Work required | The listing below holds a line with "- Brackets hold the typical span" and a line with "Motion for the". Reproduce those two lines exactly, plus everything between them.

Data shown |
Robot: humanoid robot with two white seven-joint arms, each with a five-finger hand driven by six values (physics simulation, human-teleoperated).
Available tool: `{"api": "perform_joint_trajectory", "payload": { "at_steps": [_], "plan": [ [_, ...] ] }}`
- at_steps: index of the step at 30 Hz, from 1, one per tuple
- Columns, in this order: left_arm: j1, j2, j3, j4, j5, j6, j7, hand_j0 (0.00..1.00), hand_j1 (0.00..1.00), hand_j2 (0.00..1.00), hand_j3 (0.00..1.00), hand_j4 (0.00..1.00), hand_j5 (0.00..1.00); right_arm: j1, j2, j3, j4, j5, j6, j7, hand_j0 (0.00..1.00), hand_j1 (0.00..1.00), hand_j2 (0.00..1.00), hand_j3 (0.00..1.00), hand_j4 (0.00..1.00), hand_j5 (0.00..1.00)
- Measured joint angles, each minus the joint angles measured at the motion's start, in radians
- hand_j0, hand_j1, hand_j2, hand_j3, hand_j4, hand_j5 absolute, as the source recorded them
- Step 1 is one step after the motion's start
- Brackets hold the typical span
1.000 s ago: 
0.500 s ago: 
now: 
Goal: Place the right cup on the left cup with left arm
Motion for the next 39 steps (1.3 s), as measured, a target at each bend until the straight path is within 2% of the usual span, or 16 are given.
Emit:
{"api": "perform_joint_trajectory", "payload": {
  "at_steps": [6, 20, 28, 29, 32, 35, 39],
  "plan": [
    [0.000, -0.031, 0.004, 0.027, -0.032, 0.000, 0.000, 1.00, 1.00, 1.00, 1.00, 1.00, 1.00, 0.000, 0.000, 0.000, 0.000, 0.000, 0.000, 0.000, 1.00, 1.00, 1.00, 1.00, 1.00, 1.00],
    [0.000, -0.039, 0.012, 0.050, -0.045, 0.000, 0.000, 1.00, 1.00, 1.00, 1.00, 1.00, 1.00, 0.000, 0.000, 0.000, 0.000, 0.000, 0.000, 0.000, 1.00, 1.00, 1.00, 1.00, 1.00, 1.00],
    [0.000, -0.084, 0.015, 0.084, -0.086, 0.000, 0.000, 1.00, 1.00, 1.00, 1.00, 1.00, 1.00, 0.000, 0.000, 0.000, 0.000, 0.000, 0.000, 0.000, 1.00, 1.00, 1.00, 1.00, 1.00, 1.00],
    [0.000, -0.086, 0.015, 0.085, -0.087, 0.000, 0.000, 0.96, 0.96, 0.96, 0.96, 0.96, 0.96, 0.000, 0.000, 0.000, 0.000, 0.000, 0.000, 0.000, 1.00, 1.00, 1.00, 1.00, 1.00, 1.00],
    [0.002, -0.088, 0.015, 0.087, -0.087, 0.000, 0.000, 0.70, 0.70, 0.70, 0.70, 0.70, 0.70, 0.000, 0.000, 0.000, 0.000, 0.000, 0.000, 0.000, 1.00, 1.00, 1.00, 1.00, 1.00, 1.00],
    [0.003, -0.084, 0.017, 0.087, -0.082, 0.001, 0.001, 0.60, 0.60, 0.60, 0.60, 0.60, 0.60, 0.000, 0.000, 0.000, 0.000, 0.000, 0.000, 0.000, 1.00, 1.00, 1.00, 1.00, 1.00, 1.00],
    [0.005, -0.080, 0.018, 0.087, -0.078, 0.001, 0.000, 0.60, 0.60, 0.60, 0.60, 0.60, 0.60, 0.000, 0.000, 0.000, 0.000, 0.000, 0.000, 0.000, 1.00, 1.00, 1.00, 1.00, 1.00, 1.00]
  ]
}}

Reply |
- Brackets hold the typical span
1.000 s ago: 
0.500 s ago: 
now: 
Goal: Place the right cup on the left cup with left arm
Motion for the next 39 steps (1.3 s), as measured, a target at each bend until the straight path is within 2% of the usual span, or 16 are given.

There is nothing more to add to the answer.